**What to do**
An exact copy is needed of the lines in the entries below from the line with "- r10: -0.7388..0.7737" up to and including the line with "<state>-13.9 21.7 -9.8", and of nothing else. Leave the pictures out.

Records excerpted from a collection:
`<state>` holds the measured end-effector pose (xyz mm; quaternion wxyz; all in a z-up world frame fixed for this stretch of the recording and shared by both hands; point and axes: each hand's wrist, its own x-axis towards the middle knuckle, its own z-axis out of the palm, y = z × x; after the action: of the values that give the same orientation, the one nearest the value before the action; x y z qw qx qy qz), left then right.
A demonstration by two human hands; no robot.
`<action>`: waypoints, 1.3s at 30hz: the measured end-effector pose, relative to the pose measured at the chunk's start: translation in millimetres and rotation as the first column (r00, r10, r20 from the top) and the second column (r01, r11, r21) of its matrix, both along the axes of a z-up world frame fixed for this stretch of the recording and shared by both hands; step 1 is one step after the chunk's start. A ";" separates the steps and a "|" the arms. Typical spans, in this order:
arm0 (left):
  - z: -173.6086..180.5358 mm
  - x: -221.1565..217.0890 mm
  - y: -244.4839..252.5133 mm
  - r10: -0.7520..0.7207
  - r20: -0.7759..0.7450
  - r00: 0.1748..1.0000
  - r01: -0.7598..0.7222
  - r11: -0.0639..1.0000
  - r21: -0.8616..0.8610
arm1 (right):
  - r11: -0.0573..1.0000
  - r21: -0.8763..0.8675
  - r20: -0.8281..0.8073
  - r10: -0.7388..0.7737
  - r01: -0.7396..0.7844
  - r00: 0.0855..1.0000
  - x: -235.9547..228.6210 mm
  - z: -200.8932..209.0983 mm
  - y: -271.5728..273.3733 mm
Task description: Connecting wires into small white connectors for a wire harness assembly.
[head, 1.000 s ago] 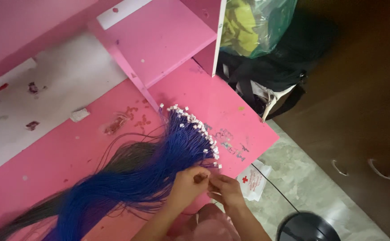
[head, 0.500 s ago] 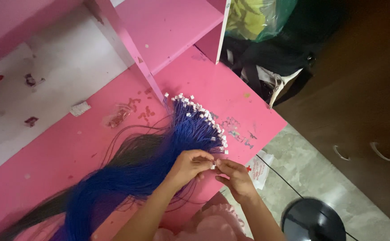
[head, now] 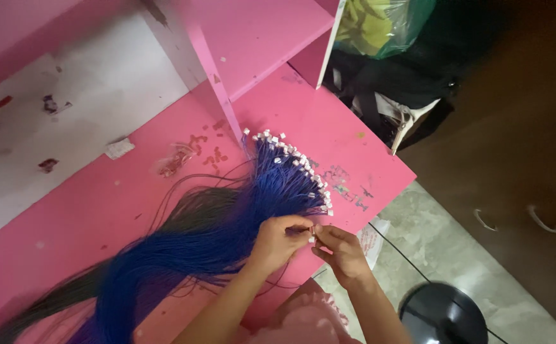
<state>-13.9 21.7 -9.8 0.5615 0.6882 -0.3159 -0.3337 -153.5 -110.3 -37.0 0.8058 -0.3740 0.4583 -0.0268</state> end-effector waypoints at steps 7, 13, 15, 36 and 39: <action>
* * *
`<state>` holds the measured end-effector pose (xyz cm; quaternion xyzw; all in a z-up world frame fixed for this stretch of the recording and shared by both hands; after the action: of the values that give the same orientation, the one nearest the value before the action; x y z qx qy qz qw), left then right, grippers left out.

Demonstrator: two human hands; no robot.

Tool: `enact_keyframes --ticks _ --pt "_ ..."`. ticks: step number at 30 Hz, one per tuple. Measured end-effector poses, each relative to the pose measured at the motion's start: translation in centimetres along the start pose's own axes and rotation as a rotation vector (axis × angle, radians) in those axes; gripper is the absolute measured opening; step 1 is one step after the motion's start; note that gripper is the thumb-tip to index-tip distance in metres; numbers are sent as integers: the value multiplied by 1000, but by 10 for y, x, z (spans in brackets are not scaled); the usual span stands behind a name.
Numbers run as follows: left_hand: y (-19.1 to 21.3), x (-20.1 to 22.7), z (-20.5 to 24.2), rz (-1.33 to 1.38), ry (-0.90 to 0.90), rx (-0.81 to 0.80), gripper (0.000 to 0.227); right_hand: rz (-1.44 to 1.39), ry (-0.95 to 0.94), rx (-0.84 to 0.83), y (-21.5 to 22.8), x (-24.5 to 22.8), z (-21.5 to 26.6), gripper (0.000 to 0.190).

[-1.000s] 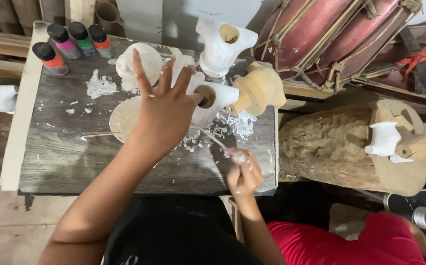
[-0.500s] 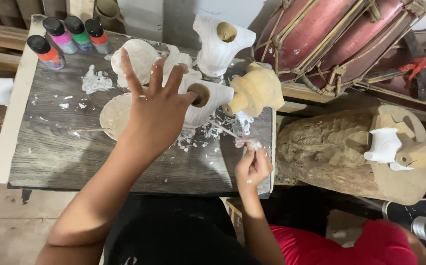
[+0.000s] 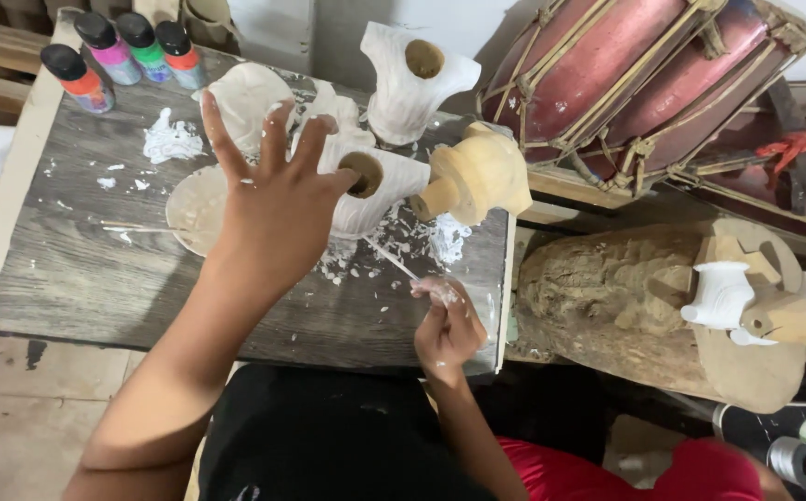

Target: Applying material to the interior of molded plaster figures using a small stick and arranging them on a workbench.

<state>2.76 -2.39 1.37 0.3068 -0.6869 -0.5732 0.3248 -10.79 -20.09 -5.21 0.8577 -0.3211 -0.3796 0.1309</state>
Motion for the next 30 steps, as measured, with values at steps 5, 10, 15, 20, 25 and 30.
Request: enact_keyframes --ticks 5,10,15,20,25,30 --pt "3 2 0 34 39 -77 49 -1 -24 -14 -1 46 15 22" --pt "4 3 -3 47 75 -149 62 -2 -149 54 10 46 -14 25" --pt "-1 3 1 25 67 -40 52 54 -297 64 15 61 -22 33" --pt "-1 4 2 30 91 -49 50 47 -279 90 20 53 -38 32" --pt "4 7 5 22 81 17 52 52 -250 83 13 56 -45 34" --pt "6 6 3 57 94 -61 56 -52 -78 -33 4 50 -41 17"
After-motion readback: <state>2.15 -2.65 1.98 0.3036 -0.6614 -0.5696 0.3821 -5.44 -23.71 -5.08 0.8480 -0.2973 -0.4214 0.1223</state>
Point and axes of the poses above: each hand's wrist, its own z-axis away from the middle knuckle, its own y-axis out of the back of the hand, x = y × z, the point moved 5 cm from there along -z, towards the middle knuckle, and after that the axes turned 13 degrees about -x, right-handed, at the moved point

**Completed exercise**
  - r10: -0.7388..0.7737
  - r01: -0.7396..0.7844
  - r00: 0.0855..1.0000
  - x: -235.9547..228.6210 mm
  - z: -200.8932..209.0983 mm
  - y: -271.5728..273.3733 mm
Task description: Connecting wires into small white connectors for a wire harness assembly.
[head, 1.000 s ago] 
[head, 0.500 s ago] 
[head, now] 
<state>-13.9 21.7 -9.8 0.5615 0.6882 -0.3159 -0.3337 -153.5 -110.3 -37.0 0.8058 -0.3740 0.4583 -0.0268</state> end-effector waypoints at steps 7, 13, 15, 36 and 39: <action>

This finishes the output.